SOURCE DATA Start Marker

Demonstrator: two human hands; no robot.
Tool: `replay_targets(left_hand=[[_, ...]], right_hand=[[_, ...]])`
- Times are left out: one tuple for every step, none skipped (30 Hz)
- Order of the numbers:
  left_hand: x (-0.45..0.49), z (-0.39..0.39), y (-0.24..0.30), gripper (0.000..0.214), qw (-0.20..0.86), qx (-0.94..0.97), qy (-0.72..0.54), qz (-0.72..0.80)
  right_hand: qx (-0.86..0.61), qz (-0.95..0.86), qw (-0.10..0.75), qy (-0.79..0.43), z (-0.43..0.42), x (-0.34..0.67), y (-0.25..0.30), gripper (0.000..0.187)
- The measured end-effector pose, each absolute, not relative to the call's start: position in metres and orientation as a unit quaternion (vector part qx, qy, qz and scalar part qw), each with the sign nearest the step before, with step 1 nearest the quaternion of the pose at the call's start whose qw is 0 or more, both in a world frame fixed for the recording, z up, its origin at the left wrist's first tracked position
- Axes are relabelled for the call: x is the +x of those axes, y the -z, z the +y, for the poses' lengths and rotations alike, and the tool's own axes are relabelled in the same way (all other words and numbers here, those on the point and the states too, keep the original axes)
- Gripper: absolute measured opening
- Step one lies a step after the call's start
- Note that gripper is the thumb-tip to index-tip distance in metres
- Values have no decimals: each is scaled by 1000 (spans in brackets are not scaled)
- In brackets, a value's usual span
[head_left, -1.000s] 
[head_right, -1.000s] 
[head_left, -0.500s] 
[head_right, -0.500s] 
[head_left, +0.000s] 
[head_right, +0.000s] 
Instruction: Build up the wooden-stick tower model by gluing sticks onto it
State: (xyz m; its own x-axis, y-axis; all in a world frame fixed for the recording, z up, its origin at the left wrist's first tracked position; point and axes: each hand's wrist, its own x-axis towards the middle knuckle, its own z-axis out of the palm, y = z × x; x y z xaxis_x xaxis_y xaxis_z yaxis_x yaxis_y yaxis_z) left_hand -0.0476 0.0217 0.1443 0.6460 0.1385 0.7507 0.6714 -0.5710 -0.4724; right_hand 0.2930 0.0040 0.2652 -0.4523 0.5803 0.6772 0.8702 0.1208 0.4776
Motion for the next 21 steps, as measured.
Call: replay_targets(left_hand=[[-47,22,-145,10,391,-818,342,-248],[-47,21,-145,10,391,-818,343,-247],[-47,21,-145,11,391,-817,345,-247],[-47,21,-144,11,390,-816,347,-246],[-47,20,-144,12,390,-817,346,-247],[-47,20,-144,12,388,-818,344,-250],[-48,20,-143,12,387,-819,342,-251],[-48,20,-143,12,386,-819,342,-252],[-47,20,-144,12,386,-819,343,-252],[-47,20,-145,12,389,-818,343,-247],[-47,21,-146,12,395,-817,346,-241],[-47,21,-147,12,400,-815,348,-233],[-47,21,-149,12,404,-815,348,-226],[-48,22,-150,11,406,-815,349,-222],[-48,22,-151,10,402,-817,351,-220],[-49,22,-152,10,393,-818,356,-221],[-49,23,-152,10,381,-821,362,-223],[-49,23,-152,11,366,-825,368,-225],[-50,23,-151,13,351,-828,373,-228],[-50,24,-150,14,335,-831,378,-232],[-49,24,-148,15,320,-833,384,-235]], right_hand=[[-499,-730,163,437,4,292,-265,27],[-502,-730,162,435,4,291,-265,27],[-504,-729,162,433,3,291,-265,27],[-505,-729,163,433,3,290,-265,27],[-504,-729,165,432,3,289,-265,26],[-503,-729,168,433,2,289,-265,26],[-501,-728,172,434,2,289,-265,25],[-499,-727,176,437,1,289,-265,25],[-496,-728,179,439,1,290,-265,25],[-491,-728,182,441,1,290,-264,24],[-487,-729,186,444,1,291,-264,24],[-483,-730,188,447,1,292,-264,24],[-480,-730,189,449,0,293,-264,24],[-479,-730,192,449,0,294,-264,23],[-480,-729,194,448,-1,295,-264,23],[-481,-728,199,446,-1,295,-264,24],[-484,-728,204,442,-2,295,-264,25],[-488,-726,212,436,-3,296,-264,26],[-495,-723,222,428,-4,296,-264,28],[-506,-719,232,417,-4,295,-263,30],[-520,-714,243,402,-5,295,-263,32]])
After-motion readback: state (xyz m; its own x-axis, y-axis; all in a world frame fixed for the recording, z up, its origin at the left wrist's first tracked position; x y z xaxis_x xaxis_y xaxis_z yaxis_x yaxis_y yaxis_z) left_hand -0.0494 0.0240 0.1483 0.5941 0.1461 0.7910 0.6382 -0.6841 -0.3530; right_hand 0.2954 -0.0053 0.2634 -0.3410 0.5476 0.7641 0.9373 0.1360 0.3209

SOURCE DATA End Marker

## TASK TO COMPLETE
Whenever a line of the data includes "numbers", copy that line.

## SOLUTION BELOW
- Order of the numbers:
- Axes are relabelled for the call: x is the +x of those axes, y the -z, z the +y, for the poses' lengths and rotations alike, and the tool's own axes are relabelled in the same way (all other words and numbers here, those on the point and the states too, keep the original axes)

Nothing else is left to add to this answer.